Your answer must be the lines from the one containing "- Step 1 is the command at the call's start" through the last line below, copied exactly, with no pictures.

-------------------------

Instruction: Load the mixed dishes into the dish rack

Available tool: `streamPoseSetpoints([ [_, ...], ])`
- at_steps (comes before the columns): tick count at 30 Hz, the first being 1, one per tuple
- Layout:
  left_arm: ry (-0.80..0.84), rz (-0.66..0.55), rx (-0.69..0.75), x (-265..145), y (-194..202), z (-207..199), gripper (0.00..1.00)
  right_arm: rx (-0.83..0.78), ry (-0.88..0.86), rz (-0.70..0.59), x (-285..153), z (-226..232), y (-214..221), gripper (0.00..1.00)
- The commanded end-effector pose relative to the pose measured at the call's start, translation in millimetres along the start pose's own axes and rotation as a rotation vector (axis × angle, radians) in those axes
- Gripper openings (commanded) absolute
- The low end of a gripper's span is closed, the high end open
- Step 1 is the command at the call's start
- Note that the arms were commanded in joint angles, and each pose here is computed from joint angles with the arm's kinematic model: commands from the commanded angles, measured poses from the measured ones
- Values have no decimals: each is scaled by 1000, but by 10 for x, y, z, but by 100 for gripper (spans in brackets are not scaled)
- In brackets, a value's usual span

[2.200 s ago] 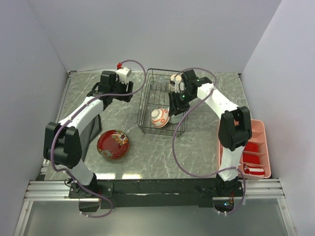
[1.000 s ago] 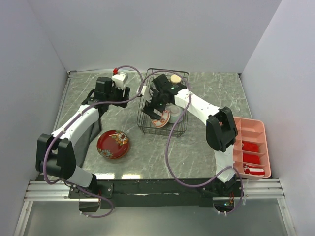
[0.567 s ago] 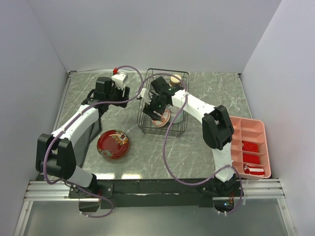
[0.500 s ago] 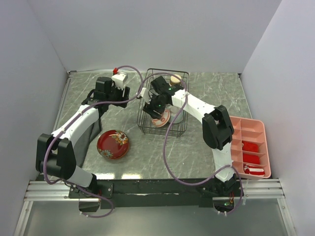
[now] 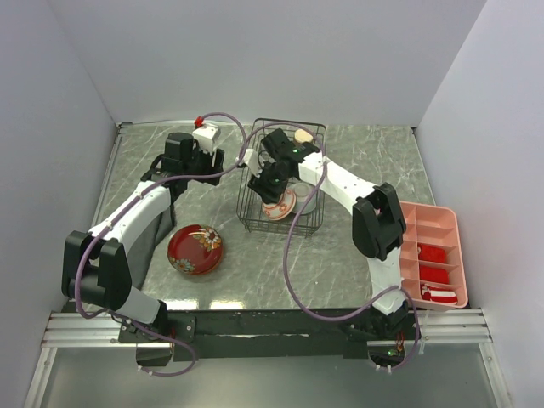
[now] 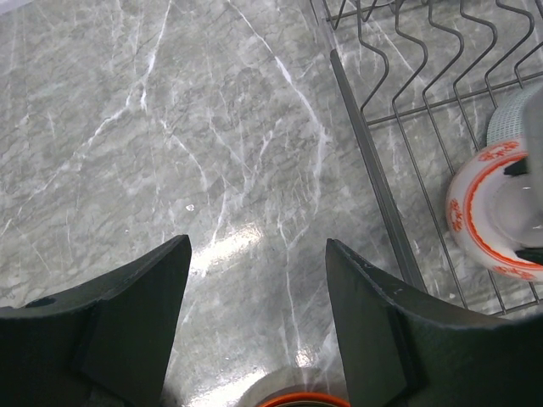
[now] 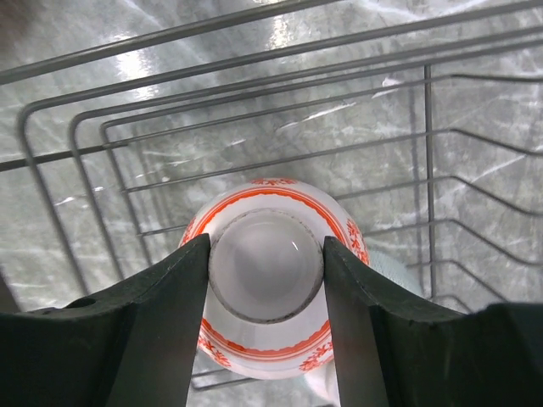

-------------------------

*Answer to this problem*
- Step 1 is the command at the call's start
- Note that the arms were commanded in joint angles, and each pose here is computed from joint angles with the arm's kinematic model: commands from the commanded angles, measured poses from the measured ones
- Values have no decimals: each is scaled by 1000, but by 10 for x, y, z, but by 100 for gripper (spans in brackets are not scaled)
- In brackets, a value's usual span

[2.200 s ago] 
[1.000 s ago] 
[0.567 s ago] 
[0.500 s ago] 
[now] 
[now] 
[now] 

This is the complete answer.